=== Data provided ===
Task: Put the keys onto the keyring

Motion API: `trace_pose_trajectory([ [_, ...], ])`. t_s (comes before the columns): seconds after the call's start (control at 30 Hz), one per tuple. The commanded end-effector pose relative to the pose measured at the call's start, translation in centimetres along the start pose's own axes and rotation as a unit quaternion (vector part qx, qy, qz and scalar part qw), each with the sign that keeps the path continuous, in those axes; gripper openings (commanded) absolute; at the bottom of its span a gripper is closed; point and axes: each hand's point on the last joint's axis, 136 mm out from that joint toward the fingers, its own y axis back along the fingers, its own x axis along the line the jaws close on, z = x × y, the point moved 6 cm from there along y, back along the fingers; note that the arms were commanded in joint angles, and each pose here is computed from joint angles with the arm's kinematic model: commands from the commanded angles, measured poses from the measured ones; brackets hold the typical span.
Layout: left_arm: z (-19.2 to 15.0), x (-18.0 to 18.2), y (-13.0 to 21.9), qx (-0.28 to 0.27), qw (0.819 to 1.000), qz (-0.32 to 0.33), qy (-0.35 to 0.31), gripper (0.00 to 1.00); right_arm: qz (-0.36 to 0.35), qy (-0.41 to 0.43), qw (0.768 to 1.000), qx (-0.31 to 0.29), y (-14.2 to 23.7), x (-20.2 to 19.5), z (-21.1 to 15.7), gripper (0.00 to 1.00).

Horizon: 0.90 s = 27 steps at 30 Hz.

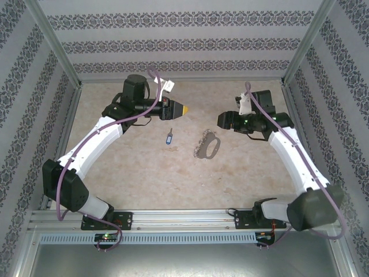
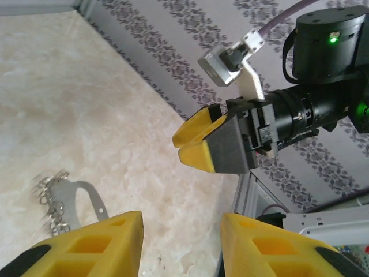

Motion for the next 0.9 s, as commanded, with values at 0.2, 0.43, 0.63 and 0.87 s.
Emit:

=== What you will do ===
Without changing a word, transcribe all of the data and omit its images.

=== Answer box ===
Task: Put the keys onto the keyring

Motion API: `trace_pose_trajectory([ [_, ...], ])`. t_s (comes before the columns): seconds after the call's start (control at 30 Hz), one per tuple. The commanded end-effector pose relative to the pose measured at the call's start, translation in centimetres along the start pose's own axes and rotation as a unit quaternion (vector part qx, qy, qz and scalar part qw), each with the sign that keeps the path continuous, in those axes; gripper openings (commanded) absolute; at the bottom of its span a gripper is closed; point and axes: each hand's point on the last joint's axis, 136 mm out from that joint toward the fingers, its own y axis back along the fingers, its own x axis along the line the jaws close on, z = x × y, the point moved 6 cm from there along y, back along the fingers; note that the arms were commanded in joint angles, and each pose here is computed from joint angles with the arm's kinematic model: commands from the commanded angles, measured poses from the measured ones; brackets hold the typical span.
Layout: left_arm: z (-19.2 to 15.0), x (-18.0 to 18.2), y (-13.0 to 21.9), qx (-0.28 to 0.27), qw (0.819 to 1.000), qz (-0.32 to 0.33), qy (-0.35 to 0.31), gripper (0.00 to 1.00); right_arm: qz (-0.36 to 0.35), qy (-0.41 to 0.43), qw (0.768 to 1.000), qx (-0.31 to 0.29), y (-14.2 to 23.7), x (-20.2 to 19.5), z (-21.1 to 15.7), gripper (0.00 to 1.00).

Horizon: 0.90 s = 27 steps at 30 Hz.


Motion for the next 0.9 s, as commanded, with values at 0.2, 0.43, 0.63 and 0.87 s.
Emit:

No further output remains.